*Try it*: Going line by line through the listing, how many lines hold "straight"? State nothing but the number.

*Entries shown*:
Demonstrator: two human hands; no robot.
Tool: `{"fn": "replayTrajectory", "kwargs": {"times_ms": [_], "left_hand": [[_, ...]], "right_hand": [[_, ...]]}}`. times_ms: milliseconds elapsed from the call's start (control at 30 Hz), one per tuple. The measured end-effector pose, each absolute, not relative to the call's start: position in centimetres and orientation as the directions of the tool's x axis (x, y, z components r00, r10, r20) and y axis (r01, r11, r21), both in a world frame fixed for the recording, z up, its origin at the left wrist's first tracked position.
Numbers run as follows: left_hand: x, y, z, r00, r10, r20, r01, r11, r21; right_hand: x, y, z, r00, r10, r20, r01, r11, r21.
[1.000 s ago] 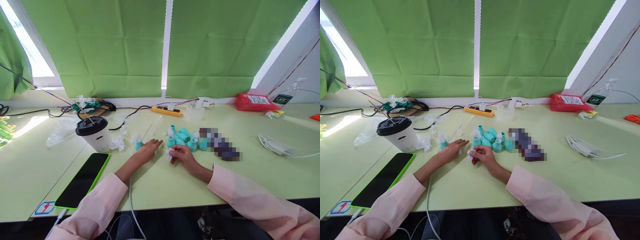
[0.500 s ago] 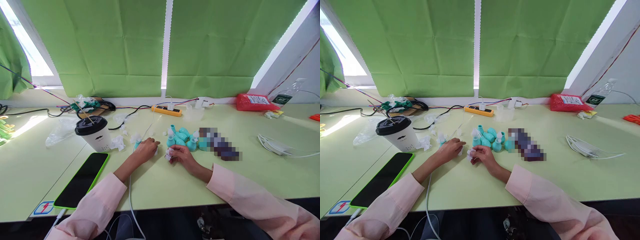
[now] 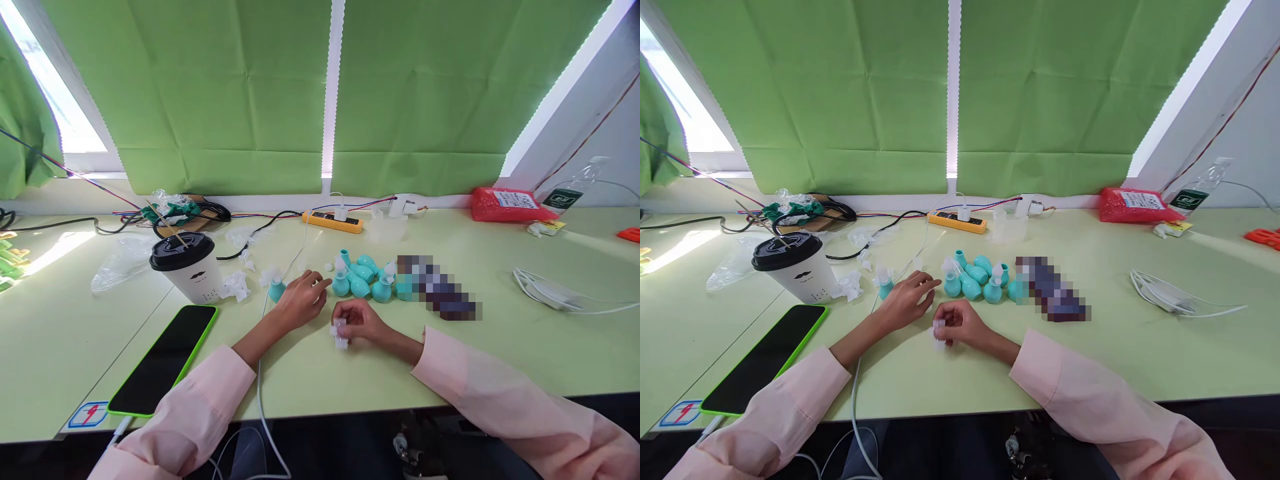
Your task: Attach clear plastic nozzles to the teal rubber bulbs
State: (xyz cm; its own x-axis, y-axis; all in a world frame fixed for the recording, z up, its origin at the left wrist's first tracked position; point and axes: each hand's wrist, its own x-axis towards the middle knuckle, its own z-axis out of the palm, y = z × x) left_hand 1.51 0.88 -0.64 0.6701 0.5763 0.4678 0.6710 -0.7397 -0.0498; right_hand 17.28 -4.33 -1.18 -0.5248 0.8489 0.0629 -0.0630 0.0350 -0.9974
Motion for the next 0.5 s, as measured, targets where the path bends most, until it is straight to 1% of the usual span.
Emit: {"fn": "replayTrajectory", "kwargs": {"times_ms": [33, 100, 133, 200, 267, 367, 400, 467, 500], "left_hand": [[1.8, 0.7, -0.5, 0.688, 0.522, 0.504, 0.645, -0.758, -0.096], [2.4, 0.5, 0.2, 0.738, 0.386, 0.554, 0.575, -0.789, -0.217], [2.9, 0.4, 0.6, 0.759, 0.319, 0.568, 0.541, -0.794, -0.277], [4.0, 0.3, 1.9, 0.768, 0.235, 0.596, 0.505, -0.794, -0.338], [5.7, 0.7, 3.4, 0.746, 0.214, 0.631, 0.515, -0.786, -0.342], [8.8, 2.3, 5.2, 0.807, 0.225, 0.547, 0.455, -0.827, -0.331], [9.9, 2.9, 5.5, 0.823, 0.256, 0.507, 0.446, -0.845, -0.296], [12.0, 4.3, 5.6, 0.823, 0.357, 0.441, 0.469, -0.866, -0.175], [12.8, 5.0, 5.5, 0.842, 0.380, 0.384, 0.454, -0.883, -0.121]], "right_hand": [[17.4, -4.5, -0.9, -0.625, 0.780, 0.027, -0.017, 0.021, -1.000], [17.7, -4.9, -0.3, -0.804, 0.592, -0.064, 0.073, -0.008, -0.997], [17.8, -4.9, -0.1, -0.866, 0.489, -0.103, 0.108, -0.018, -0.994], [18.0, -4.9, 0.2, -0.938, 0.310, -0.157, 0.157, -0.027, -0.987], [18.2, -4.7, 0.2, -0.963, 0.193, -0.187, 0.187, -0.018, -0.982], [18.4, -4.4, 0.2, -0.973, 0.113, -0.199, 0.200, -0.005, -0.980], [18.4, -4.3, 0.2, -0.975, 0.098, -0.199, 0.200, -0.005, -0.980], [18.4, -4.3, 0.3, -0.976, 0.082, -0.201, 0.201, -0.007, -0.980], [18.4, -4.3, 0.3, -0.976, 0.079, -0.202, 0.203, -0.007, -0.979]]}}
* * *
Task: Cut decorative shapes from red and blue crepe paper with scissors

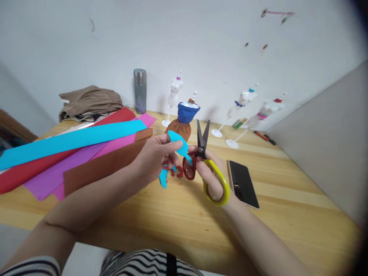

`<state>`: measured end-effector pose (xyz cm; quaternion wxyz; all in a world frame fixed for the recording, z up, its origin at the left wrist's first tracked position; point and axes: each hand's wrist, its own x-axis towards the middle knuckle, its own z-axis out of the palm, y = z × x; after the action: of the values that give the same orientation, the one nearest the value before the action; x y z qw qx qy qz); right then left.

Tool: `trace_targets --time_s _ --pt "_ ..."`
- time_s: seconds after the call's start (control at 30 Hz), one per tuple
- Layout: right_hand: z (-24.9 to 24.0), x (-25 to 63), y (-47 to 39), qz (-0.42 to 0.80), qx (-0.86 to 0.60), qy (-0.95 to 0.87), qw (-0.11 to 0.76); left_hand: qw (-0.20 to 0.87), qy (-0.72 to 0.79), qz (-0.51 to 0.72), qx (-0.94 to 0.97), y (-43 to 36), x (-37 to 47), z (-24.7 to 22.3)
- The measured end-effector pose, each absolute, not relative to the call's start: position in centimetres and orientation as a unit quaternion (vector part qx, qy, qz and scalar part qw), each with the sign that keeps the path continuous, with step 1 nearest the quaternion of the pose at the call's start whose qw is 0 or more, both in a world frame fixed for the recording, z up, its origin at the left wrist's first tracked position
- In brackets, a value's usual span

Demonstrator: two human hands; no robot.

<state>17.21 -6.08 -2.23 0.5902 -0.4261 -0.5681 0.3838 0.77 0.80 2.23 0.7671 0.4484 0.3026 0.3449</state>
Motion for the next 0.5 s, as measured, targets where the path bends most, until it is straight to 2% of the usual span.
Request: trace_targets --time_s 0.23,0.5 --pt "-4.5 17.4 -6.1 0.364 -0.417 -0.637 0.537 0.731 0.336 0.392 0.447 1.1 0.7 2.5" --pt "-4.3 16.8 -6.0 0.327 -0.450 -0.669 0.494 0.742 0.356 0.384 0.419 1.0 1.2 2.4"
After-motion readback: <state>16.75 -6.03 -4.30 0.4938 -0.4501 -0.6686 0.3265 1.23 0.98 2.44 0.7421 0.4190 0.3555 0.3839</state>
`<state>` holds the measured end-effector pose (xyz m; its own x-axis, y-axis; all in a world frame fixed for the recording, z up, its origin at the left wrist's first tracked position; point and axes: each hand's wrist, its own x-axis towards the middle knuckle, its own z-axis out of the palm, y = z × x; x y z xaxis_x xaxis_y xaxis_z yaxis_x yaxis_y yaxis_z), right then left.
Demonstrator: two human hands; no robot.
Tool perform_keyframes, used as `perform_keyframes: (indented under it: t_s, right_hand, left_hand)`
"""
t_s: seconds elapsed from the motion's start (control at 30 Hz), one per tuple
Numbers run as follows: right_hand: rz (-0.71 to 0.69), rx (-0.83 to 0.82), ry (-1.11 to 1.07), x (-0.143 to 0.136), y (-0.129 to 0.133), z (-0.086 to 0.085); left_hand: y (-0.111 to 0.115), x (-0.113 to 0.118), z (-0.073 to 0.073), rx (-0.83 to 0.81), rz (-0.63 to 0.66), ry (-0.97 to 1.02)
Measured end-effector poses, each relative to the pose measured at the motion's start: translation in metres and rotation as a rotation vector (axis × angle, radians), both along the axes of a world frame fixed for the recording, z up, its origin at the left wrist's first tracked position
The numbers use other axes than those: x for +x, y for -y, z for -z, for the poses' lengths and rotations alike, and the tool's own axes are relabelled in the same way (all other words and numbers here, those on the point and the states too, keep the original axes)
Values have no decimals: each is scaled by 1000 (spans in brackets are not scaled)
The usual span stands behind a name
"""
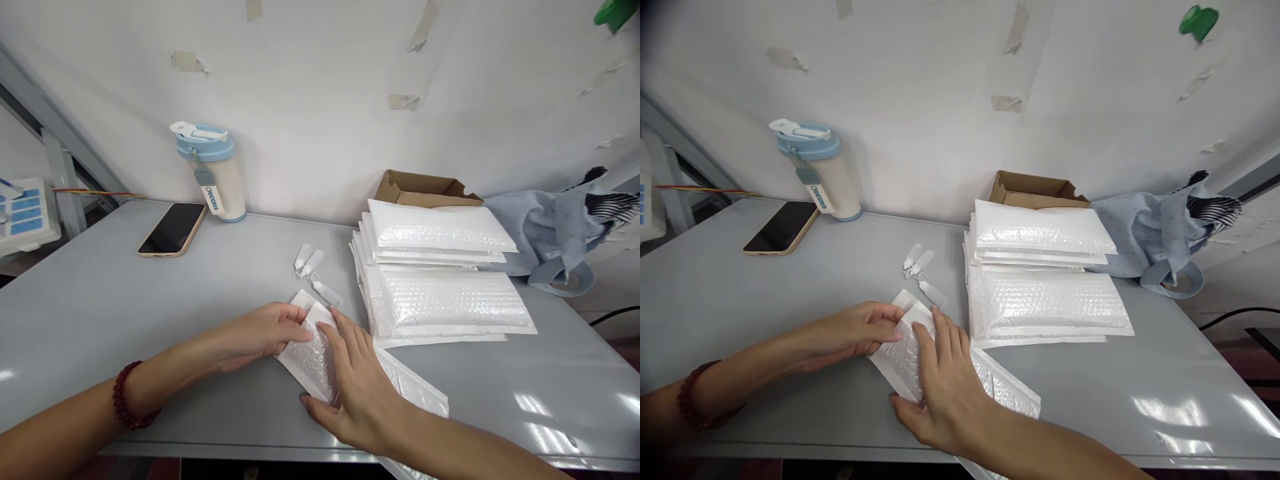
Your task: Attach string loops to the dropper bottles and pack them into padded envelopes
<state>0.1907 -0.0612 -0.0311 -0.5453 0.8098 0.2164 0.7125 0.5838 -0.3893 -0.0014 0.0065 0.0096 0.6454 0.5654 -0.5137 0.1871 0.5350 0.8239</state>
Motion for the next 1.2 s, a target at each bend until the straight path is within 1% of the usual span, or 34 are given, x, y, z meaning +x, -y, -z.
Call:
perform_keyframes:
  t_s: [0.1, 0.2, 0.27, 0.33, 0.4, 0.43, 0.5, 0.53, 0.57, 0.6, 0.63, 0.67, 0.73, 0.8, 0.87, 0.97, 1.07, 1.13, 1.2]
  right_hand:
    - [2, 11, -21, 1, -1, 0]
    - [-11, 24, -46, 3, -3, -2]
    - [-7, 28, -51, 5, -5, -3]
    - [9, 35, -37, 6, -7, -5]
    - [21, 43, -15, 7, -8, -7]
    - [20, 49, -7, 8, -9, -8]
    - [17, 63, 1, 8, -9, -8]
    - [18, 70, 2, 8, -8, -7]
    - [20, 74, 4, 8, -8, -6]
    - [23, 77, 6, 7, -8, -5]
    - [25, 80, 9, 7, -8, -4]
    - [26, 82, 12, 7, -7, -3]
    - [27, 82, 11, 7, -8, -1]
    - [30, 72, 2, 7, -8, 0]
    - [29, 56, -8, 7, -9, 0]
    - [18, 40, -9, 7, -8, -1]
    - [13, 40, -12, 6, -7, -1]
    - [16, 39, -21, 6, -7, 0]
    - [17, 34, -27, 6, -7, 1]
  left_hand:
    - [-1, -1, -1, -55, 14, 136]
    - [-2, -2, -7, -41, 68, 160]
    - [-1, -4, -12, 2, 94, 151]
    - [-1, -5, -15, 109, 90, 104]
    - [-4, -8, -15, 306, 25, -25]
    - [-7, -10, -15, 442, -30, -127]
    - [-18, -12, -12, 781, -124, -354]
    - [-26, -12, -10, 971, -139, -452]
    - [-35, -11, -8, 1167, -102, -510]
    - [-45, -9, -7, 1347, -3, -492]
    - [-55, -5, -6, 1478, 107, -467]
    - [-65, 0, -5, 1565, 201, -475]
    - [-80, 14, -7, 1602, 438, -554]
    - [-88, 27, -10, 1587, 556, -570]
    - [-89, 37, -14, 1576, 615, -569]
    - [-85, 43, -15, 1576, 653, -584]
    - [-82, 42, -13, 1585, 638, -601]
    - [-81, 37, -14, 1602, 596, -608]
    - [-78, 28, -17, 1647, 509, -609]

*Finished task*: 3